Unfortunately, it had been a further four months before relatives in Gdansk had begun to worry, and her mother duly reported her missing in early December, but by then it was too late for meaningful enquiries. Derby CID had been able to do little more than a cursory check, discovering that Adrianna had had a return Ryanair ticket for a flight in May. It hadn’t been used, but then it was scheduled for a time when Adrianna was known to be working at the Riverlights, so it was clear she had herself declined to use it
before
she disappeared in late July.

At the time, nobody in Derby had thought her sudden departure suspicious, because it was in the nature of economic migrants to leave jobs at a moment’s notice. Indeed, all of Adrianna’s friends and work colleagues at the time – most of them migrants – had also moved on, a function of the temporary nature of hotel work, so getting witness statements – then and now – was impossible.

One solid fact was that since her disappearance, Adrianna’s passport had not been logged at any border control exiting the UK, either by air or sea. As a result, Interpol believed she was still in Britain.

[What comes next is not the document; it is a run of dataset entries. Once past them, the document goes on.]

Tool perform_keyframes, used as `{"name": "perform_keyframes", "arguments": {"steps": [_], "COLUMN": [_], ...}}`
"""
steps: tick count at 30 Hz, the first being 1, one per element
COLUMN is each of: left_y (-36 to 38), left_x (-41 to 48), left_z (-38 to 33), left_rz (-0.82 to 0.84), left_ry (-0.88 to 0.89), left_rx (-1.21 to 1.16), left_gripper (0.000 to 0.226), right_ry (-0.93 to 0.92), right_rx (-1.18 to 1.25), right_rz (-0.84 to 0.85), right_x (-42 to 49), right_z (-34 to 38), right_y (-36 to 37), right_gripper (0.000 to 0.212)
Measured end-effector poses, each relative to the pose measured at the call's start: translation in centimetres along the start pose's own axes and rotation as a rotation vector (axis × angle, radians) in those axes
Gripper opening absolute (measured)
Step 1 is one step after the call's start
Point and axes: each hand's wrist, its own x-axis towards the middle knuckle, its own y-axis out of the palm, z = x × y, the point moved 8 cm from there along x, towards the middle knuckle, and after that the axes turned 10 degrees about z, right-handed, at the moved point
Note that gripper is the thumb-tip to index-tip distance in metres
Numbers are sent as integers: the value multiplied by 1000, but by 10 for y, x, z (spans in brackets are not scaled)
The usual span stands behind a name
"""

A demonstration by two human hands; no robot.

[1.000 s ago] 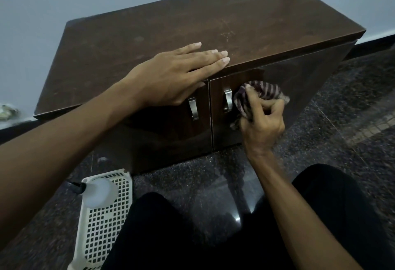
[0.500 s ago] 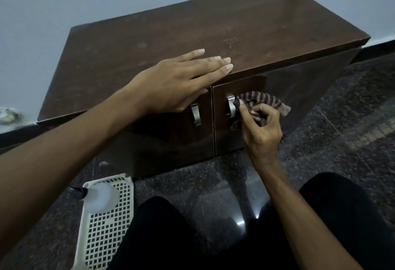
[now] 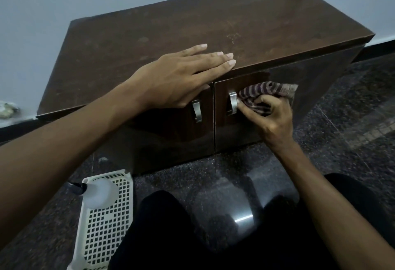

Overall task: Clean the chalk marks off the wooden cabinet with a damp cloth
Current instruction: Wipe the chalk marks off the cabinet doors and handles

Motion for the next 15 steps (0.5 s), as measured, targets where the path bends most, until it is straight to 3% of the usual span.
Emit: {"name": "perform_keyframes", "arguments": {"steps": [2,9,15], "left_y": [0,-4,-4], "left_x": [0,1,1], "left_z": [0,-2,-1], "left_rz": [6,11,-1], "left_ry": [2,2,0], "left_rx": [3,-5,-16], "left_gripper": [50,50,49], "right_ry": [-150,-147,227], "right_rx": [-52,-67,86], "right_rz": [-40,-9,-185], "right_x": [-2,-21,-12], "right_z": [7,11,-6], "right_y": [-1,6,-14], "right_gripper": [47,47,45]}}
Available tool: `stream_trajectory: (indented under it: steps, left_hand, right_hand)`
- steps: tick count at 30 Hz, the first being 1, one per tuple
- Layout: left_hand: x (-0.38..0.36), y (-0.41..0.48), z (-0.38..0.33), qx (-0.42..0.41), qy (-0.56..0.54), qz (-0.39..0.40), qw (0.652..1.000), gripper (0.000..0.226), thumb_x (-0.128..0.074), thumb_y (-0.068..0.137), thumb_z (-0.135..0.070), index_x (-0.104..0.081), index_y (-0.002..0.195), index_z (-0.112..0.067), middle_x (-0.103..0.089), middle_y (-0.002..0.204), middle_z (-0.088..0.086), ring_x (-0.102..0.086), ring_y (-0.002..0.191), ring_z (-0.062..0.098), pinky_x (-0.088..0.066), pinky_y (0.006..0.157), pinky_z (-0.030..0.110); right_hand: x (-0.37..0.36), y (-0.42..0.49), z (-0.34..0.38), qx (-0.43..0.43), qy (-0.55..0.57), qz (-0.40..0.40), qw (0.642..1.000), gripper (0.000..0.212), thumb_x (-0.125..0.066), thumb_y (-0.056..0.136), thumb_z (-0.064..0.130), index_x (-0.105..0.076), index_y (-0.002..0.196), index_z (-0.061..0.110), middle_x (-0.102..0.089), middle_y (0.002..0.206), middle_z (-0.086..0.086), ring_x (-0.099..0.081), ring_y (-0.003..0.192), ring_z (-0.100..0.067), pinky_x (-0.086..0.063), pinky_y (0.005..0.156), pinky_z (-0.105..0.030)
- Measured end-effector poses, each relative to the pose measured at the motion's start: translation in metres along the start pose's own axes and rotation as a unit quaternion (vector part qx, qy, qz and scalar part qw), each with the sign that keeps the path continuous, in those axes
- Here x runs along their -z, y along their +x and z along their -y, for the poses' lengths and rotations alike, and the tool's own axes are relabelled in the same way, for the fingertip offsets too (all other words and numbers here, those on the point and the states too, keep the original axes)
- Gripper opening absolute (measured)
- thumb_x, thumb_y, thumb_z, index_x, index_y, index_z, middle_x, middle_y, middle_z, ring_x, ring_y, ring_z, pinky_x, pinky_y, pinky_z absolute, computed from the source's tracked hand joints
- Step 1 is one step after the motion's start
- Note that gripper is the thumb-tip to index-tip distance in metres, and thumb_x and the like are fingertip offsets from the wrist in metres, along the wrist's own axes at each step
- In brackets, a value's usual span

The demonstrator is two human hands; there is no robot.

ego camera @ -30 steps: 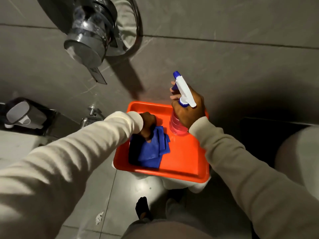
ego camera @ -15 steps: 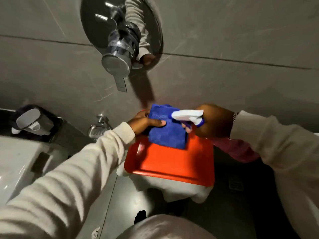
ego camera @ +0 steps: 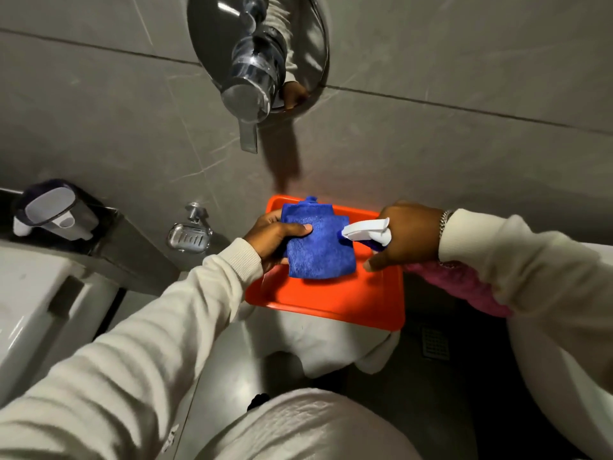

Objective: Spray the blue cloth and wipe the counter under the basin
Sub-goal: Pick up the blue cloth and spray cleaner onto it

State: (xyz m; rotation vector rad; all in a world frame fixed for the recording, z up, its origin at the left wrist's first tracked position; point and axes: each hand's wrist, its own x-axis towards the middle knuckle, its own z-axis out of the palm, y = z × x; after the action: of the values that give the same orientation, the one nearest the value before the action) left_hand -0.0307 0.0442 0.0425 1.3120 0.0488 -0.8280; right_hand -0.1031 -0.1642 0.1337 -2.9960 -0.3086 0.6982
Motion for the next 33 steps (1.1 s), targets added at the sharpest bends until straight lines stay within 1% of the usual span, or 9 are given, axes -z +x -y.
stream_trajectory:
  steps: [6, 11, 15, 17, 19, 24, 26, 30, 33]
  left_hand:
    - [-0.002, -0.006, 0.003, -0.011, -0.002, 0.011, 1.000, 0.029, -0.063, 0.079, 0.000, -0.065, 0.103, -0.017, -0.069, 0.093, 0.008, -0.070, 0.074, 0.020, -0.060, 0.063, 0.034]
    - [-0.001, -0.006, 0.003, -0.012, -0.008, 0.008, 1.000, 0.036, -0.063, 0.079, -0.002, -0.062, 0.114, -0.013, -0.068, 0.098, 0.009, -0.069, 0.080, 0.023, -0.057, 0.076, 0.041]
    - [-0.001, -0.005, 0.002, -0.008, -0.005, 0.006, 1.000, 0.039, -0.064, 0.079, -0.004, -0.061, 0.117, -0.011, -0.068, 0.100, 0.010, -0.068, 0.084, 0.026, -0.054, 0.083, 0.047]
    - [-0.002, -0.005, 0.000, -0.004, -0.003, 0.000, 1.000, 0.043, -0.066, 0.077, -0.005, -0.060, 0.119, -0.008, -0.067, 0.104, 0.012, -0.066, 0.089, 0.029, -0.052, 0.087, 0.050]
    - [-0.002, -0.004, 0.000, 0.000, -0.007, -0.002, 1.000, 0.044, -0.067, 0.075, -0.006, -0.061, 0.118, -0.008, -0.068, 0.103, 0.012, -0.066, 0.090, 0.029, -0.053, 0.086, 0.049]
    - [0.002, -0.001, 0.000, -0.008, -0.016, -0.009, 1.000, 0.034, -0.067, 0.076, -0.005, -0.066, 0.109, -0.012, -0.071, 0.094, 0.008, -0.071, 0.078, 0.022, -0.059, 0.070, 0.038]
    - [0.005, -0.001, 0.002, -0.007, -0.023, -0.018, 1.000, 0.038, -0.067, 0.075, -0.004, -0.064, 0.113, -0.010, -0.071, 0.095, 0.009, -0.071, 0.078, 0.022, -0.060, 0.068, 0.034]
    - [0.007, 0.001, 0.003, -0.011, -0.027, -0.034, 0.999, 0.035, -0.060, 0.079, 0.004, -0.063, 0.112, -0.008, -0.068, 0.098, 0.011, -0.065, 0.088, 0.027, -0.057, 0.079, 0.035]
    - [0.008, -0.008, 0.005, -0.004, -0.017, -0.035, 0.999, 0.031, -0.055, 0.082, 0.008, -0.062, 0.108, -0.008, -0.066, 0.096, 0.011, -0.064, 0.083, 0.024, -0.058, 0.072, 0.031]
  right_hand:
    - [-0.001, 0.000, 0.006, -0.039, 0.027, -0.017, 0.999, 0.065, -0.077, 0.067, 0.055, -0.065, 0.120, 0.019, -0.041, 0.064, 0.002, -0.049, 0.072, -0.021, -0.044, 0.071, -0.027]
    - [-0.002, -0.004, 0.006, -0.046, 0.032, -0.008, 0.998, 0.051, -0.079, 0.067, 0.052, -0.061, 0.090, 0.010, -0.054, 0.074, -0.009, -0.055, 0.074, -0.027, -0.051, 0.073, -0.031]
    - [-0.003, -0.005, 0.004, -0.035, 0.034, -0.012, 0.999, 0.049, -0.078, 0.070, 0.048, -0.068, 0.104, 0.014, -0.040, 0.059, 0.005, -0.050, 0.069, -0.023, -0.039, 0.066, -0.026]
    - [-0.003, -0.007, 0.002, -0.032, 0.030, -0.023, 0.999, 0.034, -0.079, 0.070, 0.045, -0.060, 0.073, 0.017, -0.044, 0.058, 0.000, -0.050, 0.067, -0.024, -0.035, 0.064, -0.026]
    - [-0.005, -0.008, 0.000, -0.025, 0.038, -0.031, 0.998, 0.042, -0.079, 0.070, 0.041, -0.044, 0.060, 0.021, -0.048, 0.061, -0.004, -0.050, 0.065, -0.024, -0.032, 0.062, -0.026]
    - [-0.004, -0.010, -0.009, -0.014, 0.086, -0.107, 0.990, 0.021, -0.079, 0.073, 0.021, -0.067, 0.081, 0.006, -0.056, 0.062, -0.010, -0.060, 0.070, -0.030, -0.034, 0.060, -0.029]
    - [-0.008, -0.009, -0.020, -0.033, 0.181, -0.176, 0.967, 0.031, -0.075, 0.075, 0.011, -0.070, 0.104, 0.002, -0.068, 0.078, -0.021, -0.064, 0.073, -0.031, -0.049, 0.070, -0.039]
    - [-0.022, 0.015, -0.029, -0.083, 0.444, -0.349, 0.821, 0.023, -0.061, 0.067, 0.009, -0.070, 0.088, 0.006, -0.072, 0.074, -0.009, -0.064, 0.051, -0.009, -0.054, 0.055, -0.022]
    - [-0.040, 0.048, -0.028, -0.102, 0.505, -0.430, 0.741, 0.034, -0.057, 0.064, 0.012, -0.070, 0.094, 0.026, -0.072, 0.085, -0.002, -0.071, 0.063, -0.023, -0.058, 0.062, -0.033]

With no evidence other than a name, passport details and a photograph, her particulars had been passed along to the Missing Persons Bureau, who worked in partnership with the British Transport Police and other agencies on thousands of disappearances every year.

Neither agency had turned up anything. And unless a body was found, dead or alive, Adrianna Bakula’s final resting place would be a database entry in their files, the only thing to show that she’d ever visited the UK. No coffin, no grave, in fact nothing to mark that she had ever lived, apart from a few fading photographs clutched to the bosom of a bewildered family in Gdansk.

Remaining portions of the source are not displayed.